____ Dataset records

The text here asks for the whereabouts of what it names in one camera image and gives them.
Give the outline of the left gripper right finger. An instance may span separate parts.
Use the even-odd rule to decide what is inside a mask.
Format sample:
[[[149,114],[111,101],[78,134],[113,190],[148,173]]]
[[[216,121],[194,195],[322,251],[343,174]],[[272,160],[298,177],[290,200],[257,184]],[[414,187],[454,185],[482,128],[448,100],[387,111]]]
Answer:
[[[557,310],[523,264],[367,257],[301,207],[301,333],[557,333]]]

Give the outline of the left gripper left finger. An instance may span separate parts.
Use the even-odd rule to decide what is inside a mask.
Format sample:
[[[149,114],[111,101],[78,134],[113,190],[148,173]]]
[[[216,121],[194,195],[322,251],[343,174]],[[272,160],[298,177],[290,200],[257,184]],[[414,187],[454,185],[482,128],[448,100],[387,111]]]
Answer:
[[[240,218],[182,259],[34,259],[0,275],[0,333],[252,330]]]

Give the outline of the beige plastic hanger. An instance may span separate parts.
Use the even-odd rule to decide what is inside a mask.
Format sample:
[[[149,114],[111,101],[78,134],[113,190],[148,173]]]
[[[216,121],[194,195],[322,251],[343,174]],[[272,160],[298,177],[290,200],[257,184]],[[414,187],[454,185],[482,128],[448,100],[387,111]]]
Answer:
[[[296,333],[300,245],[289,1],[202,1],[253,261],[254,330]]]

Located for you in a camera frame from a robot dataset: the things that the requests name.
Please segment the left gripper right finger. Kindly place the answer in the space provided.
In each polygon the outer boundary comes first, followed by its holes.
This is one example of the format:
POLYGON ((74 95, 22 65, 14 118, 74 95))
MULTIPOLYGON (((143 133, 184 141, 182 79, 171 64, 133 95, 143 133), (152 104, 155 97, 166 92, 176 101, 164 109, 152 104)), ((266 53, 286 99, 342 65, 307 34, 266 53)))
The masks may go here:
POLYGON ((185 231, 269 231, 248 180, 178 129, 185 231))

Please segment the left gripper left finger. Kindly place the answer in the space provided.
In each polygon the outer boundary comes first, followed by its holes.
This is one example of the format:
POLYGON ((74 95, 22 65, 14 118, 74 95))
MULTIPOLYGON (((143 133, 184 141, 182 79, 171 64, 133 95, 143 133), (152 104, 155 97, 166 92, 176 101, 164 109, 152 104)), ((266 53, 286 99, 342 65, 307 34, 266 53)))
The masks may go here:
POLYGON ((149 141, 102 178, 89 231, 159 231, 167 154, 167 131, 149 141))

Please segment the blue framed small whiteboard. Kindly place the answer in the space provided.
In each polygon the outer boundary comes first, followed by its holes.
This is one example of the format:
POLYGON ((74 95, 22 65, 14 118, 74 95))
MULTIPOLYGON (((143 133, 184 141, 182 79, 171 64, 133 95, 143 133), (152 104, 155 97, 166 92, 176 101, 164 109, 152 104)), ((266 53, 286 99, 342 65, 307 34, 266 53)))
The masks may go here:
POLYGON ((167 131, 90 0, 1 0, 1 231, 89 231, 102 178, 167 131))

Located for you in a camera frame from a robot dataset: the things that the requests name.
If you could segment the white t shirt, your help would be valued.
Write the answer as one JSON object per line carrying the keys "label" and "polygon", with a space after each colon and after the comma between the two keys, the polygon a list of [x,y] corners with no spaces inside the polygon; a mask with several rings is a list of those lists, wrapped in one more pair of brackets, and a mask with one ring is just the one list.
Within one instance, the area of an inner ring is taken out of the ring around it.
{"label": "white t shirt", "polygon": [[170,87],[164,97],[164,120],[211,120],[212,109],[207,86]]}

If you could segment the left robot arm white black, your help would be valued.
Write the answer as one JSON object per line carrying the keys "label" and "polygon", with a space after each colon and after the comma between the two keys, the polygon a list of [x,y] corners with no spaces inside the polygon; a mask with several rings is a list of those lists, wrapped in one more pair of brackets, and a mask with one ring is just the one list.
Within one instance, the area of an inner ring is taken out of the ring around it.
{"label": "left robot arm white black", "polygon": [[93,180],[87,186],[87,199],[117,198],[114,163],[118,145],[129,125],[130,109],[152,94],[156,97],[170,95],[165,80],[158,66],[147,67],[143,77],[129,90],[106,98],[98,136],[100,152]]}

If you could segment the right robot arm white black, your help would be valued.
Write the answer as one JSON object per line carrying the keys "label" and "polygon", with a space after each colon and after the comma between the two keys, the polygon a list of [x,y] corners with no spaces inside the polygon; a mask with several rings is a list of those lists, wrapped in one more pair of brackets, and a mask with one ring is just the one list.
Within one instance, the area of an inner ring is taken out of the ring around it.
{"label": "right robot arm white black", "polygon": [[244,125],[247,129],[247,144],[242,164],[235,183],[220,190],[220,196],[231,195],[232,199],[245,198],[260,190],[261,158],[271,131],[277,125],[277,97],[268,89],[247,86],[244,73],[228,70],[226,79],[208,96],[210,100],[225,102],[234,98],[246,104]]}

________

Problem to work on:
Your answer must be an exact copy of every entry above.

Response to the exercise:
The text here asks for the whereabouts of what it names in one camera image and gives them.
Give the outline of the left gripper right finger. An instance may span separate parts.
Use the even-odd rule to decide what is inside a mask.
Format sample:
[[[149,114],[111,101],[78,134],[113,190],[148,173]]]
[[[216,121],[194,195],[322,251],[343,174]],[[272,160],[298,177],[290,200],[257,184]],[[414,187],[454,185],[482,128],[448,100],[387,111]]]
Answer:
[[[557,310],[523,264],[367,257],[301,207],[301,333],[557,333]]]

Give the outline of the left gripper left finger. An instance may span separate parts.
Use the even-odd rule to decide what is inside a mask.
Format sample:
[[[149,114],[111,101],[78,134],[113,190],[148,173]]]
[[[216,121],[194,195],[322,251],[343,174]],[[272,160],[298,177],[290,200],[257,184]],[[414,187],[454,185],[482,128],[448,100],[387,111]]]
Answer:
[[[240,218],[182,259],[34,259],[0,275],[0,333],[252,330]]]

Give the outline of the beige plastic hanger. An instance may span separate parts.
Use the even-odd rule to decide what is inside a mask.
Format sample:
[[[149,114],[111,101],[78,134],[113,190],[148,173]]]
[[[216,121],[194,195],[322,251],[343,174]],[[272,160],[298,177],[290,200],[257,184]],[[414,187],[454,185],[482,128],[448,100],[387,111]]]
Answer:
[[[296,333],[300,245],[289,1],[202,1],[253,261],[254,330]]]

Located for you in a camera frame from a robot dataset: the things that the requests name.
Please segment the left gripper right finger. Kindly place the answer in the space provided.
In each polygon the outer boundary comes first, followed by its holes.
This is one example of the format:
POLYGON ((74 95, 22 65, 14 118, 74 95))
MULTIPOLYGON (((143 133, 184 141, 182 79, 171 64, 133 95, 143 133), (152 104, 155 97, 166 92, 176 101, 164 109, 152 104)), ((266 53, 286 99, 342 65, 307 34, 266 53)))
The masks may go here:
POLYGON ((185 231, 269 231, 248 180, 178 129, 185 231))

Please segment the left gripper left finger. Kindly place the answer in the space provided.
In each polygon the outer boundary comes first, followed by its holes.
This is one example of the format:
POLYGON ((74 95, 22 65, 14 118, 74 95))
MULTIPOLYGON (((143 133, 184 141, 182 79, 171 64, 133 95, 143 133), (152 104, 155 97, 166 92, 176 101, 164 109, 152 104)), ((266 53, 286 99, 342 65, 307 34, 266 53)))
The masks may go here:
POLYGON ((149 141, 102 178, 89 231, 159 231, 167 154, 167 131, 149 141))

Please segment the blue framed small whiteboard. Kindly place the answer in the space provided.
In each polygon the outer boundary comes first, followed by its holes.
This is one example of the format:
POLYGON ((74 95, 22 65, 14 118, 74 95))
MULTIPOLYGON (((143 133, 184 141, 182 79, 171 64, 133 95, 143 133), (152 104, 155 97, 166 92, 176 101, 164 109, 152 104)), ((266 53, 286 99, 342 65, 307 34, 266 53)))
The masks may go here:
POLYGON ((167 131, 90 0, 1 0, 1 231, 89 231, 102 178, 167 131))

Located for you in a camera frame from a robot dataset: the things that the requests name.
If you could segment the white t shirt, your help would be valued.
Write the answer as one JSON object per line carrying the keys "label" and "polygon", with a space after each colon and after the comma between the two keys, the polygon a list of [x,y] corners with no spaces inside the polygon; a mask with several rings is a list of those lists, wrapped in one more pair of brackets, and a mask with one ring is just the one list.
Within one instance, the area of an inner ring is taken out of the ring around it.
{"label": "white t shirt", "polygon": [[170,87],[164,97],[164,120],[211,120],[212,109],[207,86]]}

If you could segment the left robot arm white black, your help would be valued.
Write the answer as one JSON object per line carrying the keys "label" and "polygon", with a space after each colon and after the comma between the two keys, the polygon a list of [x,y] corners with no spaces inside the polygon; a mask with several rings is a list of those lists, wrapped in one more pair of brackets, and a mask with one ring is just the one list.
Within one instance, the area of an inner ring is taken out of the ring around it.
{"label": "left robot arm white black", "polygon": [[93,180],[87,186],[87,199],[117,198],[114,163],[118,145],[129,125],[130,109],[152,94],[156,97],[170,95],[165,80],[158,66],[147,67],[143,77],[129,90],[106,98],[98,136],[100,152]]}

If you could segment the right robot arm white black, your help would be valued.
Write the answer as one JSON object per line carrying the keys "label" and "polygon", with a space after each colon and after the comma between the two keys, the polygon a list of [x,y] corners with no spaces inside the polygon; a mask with several rings is a list of those lists, wrapped in one more pair of brackets, and a mask with one ring is just the one list.
Within one instance, the area of an inner ring is taken out of the ring around it.
{"label": "right robot arm white black", "polygon": [[244,125],[247,129],[247,144],[242,164],[235,183],[220,190],[220,196],[231,195],[232,199],[245,198],[260,190],[261,158],[271,131],[277,125],[277,97],[268,89],[247,86],[244,73],[228,70],[226,79],[208,96],[210,100],[225,102],[234,98],[246,104]]}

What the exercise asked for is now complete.